Abstract
Mitosis count is an important biomarker for prognosis of various cancers. At present, pathologists typically perform manual counting on a few selected regions of interest in breast whole-slide-images (WSIs) of patient biopsies. This task is very time-consuming, tedious and subjective. Automated mitosis detection methods have made great advances in recent years. However, these methods require exhaustive labeling of a large number of selected regions of interest. This task is very expensive because expert pathologists are needed for reliable and accurate annotations. In this paper, we present a semi-supervised mitosis detection method which is designed to leverage a large number of unlabeled breast cancer WSIs. As a result, our method capitalizes on the growing number of digitized histology images, without relying on exhaustive annotations, subsequently improving mitosis detection. Our method first learns a mitosis detector from labeled data, uses this detector to mine additional mitosis samples from unlabeled WSIs, and then trains the final model using this larger and diverse set of mitosis samples. The use of unlabeled data improves F1-score by \(\sim \)5% compared to our best performing fully-supervised model on the TUPAC validation set. Our submission (single model) to TUPAC challenge ranks highly on the leaderboard with an F1-score of 0.64.
You have full access to this open access chapter, Download conference paper PDF
Similar content being viewed by others
Keywords
- Mitosis detection
- Computational pathology
- Breast cancer
- Self-supervised learning
- Semi-supervised learning
1 Introduction
Precise quantification of mitotic figures in hematoxylin and eosin (H&E) stained slides is of high clinical significance in understanding the proliferation activity of cells within tumor regions. In breast cancer, mitosis count is a significant prognostic biomarker and one of the most important criteria for cancer grading. In routine clinical practice, a pathologist visually examines H&E stained slides under the microscope. This conventional way of mitosis counting is extremely time-consuming and tedious, as a pathologist has to perform this task for several high-power-fields (HPF) in multiple whole-slide-images (WSI) for a single patient. In addition, this process is extremely subjective with noticeable disagreement between different pathologists [17], mainly due to the inherent ambiguity and difficulty of the task. Automated methods have the potential to overcome the inter- and intra-observer variability by producing more consistent results and freeing up valuable pathologist’s time which can be better spent on understanding the aggressiveness of disease and stratified medicine.

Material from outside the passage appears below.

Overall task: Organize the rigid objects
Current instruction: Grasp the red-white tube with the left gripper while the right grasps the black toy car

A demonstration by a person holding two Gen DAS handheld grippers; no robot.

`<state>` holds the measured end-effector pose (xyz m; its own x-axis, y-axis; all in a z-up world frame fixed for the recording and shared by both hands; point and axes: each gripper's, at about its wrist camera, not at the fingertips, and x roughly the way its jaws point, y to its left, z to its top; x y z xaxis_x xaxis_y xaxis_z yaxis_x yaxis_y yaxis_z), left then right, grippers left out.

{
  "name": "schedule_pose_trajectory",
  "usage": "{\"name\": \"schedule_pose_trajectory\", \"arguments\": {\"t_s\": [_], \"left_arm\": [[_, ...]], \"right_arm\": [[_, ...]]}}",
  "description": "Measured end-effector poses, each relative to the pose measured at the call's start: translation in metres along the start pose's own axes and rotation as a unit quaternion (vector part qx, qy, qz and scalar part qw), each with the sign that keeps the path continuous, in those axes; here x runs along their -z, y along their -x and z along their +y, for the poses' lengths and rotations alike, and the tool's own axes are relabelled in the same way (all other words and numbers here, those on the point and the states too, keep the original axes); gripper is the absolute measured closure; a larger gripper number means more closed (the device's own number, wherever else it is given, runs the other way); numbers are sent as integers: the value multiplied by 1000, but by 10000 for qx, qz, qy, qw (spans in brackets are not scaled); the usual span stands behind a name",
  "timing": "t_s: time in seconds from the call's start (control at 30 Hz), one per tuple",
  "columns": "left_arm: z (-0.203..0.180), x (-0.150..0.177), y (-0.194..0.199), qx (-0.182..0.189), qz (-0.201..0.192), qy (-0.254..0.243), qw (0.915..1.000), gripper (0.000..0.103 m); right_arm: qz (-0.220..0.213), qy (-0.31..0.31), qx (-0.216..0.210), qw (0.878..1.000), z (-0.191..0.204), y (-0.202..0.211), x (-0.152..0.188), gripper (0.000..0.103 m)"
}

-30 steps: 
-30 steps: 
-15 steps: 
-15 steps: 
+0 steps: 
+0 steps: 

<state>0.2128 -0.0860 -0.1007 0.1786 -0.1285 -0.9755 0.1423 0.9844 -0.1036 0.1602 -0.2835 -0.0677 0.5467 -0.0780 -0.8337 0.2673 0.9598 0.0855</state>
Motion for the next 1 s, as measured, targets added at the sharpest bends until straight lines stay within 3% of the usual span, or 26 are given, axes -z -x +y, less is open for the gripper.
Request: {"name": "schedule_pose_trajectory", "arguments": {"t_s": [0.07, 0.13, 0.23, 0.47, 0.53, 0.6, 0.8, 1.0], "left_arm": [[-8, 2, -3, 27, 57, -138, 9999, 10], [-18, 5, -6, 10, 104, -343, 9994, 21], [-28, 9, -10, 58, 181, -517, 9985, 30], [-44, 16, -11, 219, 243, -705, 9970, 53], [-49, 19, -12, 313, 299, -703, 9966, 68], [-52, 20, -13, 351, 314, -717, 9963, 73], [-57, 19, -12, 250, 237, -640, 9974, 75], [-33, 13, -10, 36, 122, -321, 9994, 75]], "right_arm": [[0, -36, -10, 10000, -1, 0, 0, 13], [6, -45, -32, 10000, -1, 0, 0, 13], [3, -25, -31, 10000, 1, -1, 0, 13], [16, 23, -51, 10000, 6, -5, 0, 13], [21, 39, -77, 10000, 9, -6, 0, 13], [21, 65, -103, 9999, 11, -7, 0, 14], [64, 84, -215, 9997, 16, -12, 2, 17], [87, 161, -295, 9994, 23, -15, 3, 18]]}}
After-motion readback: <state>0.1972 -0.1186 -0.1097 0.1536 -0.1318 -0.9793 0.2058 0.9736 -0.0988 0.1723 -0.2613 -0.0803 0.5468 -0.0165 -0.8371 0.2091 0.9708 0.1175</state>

Mitosis detection is considered a challenging task even for experienced pathologists due to the variations in morphological appearance of mitotic cells (see Fig. 2). These variations are caused by various factors including the mitotic phase, staining variability and tissue damage during the slide preparation. Mitotic cells typically look like hyper-chromatic objects without nuclear membrane, which have hairy extensions of nuclear material [17]. However, there are many instances in which these characteristic features are difficult to spot and subjective decisions have to be made. These subjective decisions can be challenging due to the presence of other cells, such as apoptotic (programmed cell death) cells, which have very similar appearances. In addition, mitotic cells are significantly less in number as compared to other malignant and healthy cells. Hence, the detection of mitotic cells naturally suffers from a huge class imbalance.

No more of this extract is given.